# What the task requires
Only lines that contain the string "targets" should be returned from the material below.

=== Begin Enclosure ===

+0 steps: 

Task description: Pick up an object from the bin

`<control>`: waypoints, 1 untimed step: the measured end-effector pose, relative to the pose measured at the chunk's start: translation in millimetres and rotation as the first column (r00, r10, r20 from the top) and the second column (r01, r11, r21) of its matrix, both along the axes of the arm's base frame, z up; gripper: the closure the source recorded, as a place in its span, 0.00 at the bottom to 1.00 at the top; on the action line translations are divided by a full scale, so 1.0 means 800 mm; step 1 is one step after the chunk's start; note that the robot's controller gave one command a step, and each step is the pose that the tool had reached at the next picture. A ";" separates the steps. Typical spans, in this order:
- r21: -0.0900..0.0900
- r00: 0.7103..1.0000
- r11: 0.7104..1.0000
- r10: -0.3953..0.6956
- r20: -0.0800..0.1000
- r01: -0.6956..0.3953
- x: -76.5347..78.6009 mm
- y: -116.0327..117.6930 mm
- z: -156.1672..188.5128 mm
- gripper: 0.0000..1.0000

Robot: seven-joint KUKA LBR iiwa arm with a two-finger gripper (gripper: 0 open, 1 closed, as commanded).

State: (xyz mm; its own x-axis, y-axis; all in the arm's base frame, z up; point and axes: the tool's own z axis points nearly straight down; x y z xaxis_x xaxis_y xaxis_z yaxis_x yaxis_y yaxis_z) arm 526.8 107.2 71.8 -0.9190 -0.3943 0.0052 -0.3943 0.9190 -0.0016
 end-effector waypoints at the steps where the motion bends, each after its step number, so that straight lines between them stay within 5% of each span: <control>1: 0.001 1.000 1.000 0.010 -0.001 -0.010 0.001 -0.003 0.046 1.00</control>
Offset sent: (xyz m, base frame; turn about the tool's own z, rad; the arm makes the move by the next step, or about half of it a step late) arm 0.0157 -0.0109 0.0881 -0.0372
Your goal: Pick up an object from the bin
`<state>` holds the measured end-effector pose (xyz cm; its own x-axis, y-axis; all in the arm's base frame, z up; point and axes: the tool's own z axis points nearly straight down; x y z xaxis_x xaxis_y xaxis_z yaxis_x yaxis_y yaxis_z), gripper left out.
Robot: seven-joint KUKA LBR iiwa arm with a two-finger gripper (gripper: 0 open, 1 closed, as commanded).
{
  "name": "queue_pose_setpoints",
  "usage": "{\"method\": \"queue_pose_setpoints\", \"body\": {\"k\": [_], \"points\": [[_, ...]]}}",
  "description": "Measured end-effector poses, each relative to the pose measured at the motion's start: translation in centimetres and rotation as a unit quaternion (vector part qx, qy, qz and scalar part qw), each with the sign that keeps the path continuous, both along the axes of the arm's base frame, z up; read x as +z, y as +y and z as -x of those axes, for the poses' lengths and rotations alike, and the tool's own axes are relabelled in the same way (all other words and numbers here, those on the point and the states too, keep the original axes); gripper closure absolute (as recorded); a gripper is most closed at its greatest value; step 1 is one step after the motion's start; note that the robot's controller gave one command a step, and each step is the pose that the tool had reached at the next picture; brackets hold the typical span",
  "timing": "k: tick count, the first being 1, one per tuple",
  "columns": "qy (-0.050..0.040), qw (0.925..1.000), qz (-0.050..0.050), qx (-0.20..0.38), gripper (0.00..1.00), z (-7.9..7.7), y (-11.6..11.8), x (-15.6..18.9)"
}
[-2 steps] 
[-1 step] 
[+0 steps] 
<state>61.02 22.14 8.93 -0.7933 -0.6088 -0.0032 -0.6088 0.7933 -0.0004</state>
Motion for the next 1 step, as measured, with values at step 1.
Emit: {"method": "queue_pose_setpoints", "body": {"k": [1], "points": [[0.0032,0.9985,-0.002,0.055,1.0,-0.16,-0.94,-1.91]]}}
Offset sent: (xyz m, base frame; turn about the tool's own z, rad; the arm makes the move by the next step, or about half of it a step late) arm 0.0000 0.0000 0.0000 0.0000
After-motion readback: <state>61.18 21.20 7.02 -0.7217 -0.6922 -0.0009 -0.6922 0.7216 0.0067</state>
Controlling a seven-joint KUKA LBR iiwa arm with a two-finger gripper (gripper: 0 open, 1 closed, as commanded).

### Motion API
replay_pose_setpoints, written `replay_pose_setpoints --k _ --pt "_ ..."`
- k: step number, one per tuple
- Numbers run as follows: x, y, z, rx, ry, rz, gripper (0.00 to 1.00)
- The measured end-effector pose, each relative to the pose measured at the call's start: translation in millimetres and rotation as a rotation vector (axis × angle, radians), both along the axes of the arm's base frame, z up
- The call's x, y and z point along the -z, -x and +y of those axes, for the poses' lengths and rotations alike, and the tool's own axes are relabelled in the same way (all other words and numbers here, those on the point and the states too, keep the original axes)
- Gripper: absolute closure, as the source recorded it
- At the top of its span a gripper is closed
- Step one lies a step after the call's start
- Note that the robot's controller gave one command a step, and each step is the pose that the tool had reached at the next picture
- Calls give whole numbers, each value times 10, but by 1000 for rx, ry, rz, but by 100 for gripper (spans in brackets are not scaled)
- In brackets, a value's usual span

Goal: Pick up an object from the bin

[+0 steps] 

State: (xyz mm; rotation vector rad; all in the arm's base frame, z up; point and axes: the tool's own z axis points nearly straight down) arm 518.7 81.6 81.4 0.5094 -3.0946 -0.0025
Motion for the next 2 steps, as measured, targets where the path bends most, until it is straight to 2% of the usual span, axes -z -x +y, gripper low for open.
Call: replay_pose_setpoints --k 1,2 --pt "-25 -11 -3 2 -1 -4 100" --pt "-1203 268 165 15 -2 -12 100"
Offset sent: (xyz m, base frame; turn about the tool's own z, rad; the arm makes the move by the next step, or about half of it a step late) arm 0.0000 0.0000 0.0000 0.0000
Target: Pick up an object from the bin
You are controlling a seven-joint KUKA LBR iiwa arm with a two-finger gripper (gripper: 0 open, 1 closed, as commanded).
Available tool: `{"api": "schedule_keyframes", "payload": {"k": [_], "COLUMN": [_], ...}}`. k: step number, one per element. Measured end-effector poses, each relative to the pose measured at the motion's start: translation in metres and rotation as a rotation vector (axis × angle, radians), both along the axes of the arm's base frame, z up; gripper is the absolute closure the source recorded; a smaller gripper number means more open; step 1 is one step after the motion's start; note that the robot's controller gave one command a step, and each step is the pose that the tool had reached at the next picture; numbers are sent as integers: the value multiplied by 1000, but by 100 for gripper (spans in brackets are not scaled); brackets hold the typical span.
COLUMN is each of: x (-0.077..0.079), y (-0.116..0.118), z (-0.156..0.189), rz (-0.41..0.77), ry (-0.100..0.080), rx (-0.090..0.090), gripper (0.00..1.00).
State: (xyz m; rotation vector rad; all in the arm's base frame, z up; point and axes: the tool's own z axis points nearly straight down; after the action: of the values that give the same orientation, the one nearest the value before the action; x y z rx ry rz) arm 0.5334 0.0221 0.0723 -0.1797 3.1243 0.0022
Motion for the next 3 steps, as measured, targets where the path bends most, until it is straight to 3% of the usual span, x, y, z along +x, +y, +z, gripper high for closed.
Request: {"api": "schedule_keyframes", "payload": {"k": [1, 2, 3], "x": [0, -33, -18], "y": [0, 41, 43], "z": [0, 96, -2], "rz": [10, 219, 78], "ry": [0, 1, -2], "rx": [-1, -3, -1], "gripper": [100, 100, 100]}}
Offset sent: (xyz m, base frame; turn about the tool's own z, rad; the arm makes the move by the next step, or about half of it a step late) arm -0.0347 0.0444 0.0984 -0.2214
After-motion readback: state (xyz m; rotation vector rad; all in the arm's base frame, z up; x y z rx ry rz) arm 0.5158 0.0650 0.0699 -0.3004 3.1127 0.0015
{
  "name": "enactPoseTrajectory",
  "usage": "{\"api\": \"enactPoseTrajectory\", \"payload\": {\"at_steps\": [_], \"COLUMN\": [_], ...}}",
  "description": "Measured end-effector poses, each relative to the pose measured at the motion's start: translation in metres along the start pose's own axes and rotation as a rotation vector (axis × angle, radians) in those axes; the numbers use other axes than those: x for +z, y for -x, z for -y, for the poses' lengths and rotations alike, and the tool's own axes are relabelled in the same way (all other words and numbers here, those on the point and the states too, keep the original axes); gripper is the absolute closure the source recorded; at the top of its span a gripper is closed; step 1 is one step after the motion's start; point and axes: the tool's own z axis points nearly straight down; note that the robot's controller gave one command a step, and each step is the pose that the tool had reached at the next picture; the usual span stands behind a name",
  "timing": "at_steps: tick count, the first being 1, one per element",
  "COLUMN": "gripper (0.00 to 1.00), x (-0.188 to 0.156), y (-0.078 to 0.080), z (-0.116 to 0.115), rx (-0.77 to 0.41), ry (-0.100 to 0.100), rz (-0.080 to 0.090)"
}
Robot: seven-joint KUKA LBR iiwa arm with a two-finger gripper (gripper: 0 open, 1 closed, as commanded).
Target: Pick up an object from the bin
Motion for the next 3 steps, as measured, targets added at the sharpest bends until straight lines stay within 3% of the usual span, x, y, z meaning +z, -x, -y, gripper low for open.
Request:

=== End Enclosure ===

# Answer section
Motion for the next 2 steps, as measured, targets where the path bends most, until it is straight to 2% of the usual span, axes -z -x +y, gripper low for open.
Motion for the next 3 steps, as measured, targets where the path bends most, until it is straight to 3% of the usual span, x, y, z along +x, +y, +z, gripper high for closed.
Motion for the next 3 steps, as measured, targets added at the sharpest bends until straight lines stay within 3% of the usual span, x, y, z meaning +z, -x, -y, gripper low for open.

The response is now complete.